There have been recent changes to the Rules of Civil Procedure regarding disclosure obligations and discovery requests. Requests for disclosure or discovery must be narrowly tailored and proportional to the needs of the case.  In light of these changes, Frank Patterson recently obtained a favorable Order for his client in a bad faith case precluding extensive discovery of what has come to be thought of as “institutional discovery.” The Order can be reviewed here.

In a declaratory relief action filed by the insurer for failure to cooperate after the insured entered into a Nunn Agreement, Frank Patterson and Lindsay Dunn obtained an order denying the defendants’ motion to dismiss. The defendants argued that Nunn Agreements are allowed under Colorado law and therefore, cannot be a failure to cooperate. The trial court denied the motion holding that the case law does not automatically allow for such agreements and that an insured may enter into such an agreement when the insurer has acted unreasonably or in the face of a colorable bad faith claim.  This case will have significant ramifications for insurers’ ability to challenge Nunn Agreements.

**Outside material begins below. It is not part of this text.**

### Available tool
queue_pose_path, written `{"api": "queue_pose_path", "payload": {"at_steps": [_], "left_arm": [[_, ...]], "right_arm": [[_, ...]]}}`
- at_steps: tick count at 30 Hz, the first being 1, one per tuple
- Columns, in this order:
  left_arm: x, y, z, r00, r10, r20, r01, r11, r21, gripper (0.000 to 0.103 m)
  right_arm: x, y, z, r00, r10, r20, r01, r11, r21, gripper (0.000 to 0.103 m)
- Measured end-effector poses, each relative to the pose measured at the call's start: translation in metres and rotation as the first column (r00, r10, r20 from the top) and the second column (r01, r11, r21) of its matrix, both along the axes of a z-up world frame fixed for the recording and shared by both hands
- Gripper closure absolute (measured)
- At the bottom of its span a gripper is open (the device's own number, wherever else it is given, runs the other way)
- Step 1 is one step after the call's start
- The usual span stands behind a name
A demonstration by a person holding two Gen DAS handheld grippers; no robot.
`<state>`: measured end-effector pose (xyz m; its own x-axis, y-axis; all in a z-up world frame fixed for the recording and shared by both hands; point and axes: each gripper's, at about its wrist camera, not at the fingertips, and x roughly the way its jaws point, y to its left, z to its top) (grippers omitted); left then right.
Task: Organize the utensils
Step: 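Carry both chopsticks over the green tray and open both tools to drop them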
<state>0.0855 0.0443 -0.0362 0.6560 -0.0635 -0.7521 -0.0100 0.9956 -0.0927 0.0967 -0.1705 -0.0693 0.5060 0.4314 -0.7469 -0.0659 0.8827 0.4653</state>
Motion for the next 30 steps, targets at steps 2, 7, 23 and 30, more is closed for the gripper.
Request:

Karl Chambers obtained a defense verdict in the case of Shaun Olguin v. Louis Chacon dba Louie’s Barber Shop in Boulder County. The plaintiff claimed that he was injured while receiving a haircut at Louie’s Barber Shop and developed a staph infection that required medical treatment, including surgery.  Karl defended Mr. Chacon on the theory that the plaintiff was never in the barber shop on the date that he claimed, but even if he was, the staph infection was not caused by conditions at the barber shop, but rather was due to a pre-existing medical condition that plaintiff had.  The jury returned a defense verdict in favor of Mr. Chacon finding that the plaintiff’s alleged injuries were not caused by any negligence of Mr. Chacon or Louie’s Barber Shop.